Monday, April 23, 2007

Oh yeah...

Kelly and me picked up a Wii last week. It's pretty damn cool playing around with the motion sensor remotes. It's apparently so badass, you might be tempted to hump it.



But I'll be damned, it's a truly immersive gameplay experience. Sound comes from the remote as well as the TV, and remotes are so sensitive, that I feel like I'm really bowling when I play the bowling game that came with the Wii. The way I throw the ball in real life was reflected pretty damn accurately in the game, and I used to actually bowl on a league as a kid. So I'm fairly familiar with with how my balls roll.

...

Anyway, it's cool stuff. No doubt if I were a rich man, I'd also get an X-Box 360. Fuck Playstation 3 though. Their over-priced piece of shit isn't selling well, and all the exclusive game titles they used to have have now jumped ship to Nintendo and Microsoft. Oh... and don't try to use clovers to power your Wii. Japanese tech and Irish plants don't mix.




April Buckets Bring... Aw, Fuck It

Watched a program on the Science Channel talking about our Moon. Apparently if the Moon had never formed, life on this planet would've never turned out the way it did. The Moon stablizes the tilt of the planet. As some might remember from high school or college science courses, the tilt of the Earth basically controls our seasons. A shift of one degree in tilt turned once lush jungles of northern Africa into what we today know as the Sahara Desert. Without the Moon, this planet might be wobbling on its axis tens of degrees every couple of years.

Basically, there would be no time for a north or south pole to form as areas of the Earth switch from freezing cold to tropical heat periodically. So our planet would basically be an ocean world, and humans never could've existed.

Crazy shit. But not as batshit crazy as that wife who murdered her preacher husband. I saw part of her cross-examination a few days ago. After she killed her husband by shooting him in the back while he was sleeping (which she claims was an accident), she took her daughters and started driving off. Off to where? She personally didn't know because she was "in a fog" at the time.

But she ended up stopping at a hotel for a night. The prosecutor asked her, "Had you ever stayed at that town before?"

"Oh, no."

"So why did you choose to stop at that particular hotel?"

"They had an in-door swimming pool."

Absolutely sounds like she was "in a fog" that kept her from thinking straight. I mean, everyone knows you pick hotels based on whether they offer a complimentary hot breakfast! You know what I'm talking about... little breakfast buffets with eggs, bacon, and one of those bitchin' waffle machines with a bowl of batter right next to it.

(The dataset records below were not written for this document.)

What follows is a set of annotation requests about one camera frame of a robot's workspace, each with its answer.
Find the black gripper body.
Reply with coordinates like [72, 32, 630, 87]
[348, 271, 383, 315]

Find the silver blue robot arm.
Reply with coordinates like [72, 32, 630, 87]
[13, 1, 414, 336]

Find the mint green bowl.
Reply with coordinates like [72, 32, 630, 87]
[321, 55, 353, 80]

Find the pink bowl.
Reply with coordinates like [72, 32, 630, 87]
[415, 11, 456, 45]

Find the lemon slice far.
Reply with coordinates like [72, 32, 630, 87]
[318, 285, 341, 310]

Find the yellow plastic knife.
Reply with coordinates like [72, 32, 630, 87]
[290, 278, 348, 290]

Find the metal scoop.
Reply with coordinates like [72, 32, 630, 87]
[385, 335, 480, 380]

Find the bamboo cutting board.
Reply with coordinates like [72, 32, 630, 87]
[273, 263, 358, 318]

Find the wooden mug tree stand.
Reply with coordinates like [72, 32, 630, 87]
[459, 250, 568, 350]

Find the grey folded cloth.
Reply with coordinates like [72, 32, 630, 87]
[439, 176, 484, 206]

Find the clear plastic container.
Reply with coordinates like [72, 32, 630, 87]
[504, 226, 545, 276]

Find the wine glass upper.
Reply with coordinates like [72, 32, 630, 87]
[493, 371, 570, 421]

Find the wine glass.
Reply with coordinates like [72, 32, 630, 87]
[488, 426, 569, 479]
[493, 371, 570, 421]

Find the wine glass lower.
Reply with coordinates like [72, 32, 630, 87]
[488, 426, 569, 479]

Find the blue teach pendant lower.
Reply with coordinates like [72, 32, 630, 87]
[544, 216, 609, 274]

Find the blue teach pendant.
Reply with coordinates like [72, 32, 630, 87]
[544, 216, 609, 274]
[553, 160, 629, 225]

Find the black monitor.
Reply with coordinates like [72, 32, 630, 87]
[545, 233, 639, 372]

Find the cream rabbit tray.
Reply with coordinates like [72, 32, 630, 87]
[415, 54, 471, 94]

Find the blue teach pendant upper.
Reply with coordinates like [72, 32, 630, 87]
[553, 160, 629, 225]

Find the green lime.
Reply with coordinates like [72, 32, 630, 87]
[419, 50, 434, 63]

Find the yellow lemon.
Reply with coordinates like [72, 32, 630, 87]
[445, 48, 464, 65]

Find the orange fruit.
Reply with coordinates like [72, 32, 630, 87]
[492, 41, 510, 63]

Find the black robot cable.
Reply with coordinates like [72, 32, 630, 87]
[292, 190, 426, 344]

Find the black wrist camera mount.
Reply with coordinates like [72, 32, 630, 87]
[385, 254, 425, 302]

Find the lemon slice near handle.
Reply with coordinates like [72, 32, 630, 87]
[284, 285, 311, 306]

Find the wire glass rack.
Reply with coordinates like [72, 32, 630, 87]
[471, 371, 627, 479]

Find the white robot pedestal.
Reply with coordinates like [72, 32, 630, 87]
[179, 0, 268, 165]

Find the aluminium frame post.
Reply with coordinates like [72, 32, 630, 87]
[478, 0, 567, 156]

Shit... I might consider killing someone just for the waffle machine. But no one commits pre-meditated murder and then chooses a get-away hotel based on in-door pool. That late at night, the pool might be closed. Even if it was open, who wants to swim THAT late at night anyway. You could ver well find yourself swimming next to some nutjob who just murdered her husb-

Well, you get catch my drift. But hey, at least the murdering wife didn't ace herself right afterwards and was brought to justice unlike that punk ass Virginia Tech shooter.


I am PISSED that the little shit killed himself and basically avoided retribution. And this is another reason why I think the death penalty is generally crap. If putting murderous psychos to death was a good solution, then we should all be thankful that this guy decided to play "Kiss the Glock" and save us tax payers the cost of having to put him down ourselves.

Instead I feel like this guy cheated. Like he took the easy way out to avoid punishment. But Chris has a solution, people. I say that whenever murderers commits suicide right after their heinous act, we make the location of their grave easily accessible public knowledge...

... and then we install a toilet on top of the grave. Oh YES, I did just say that. We make the caskets of those murdering douche bags into mini septic tanks, and that way, people can basically come over to piss and crap on their physical remains forever. Sure, I believe in life after death, and I believe that this guy has a fairly good chance of spending eternity locked away in some hellish prison where demons torture him for his sins. On the other hand, taking a dump on a person who was a piece of shit just sounds right. Now, some may say that my moral compass is a bit "off"...


... still, there has to be some kind of earthly punishment allowable for creeps like the VT shooter. And it doesn't get much more earthly than feces.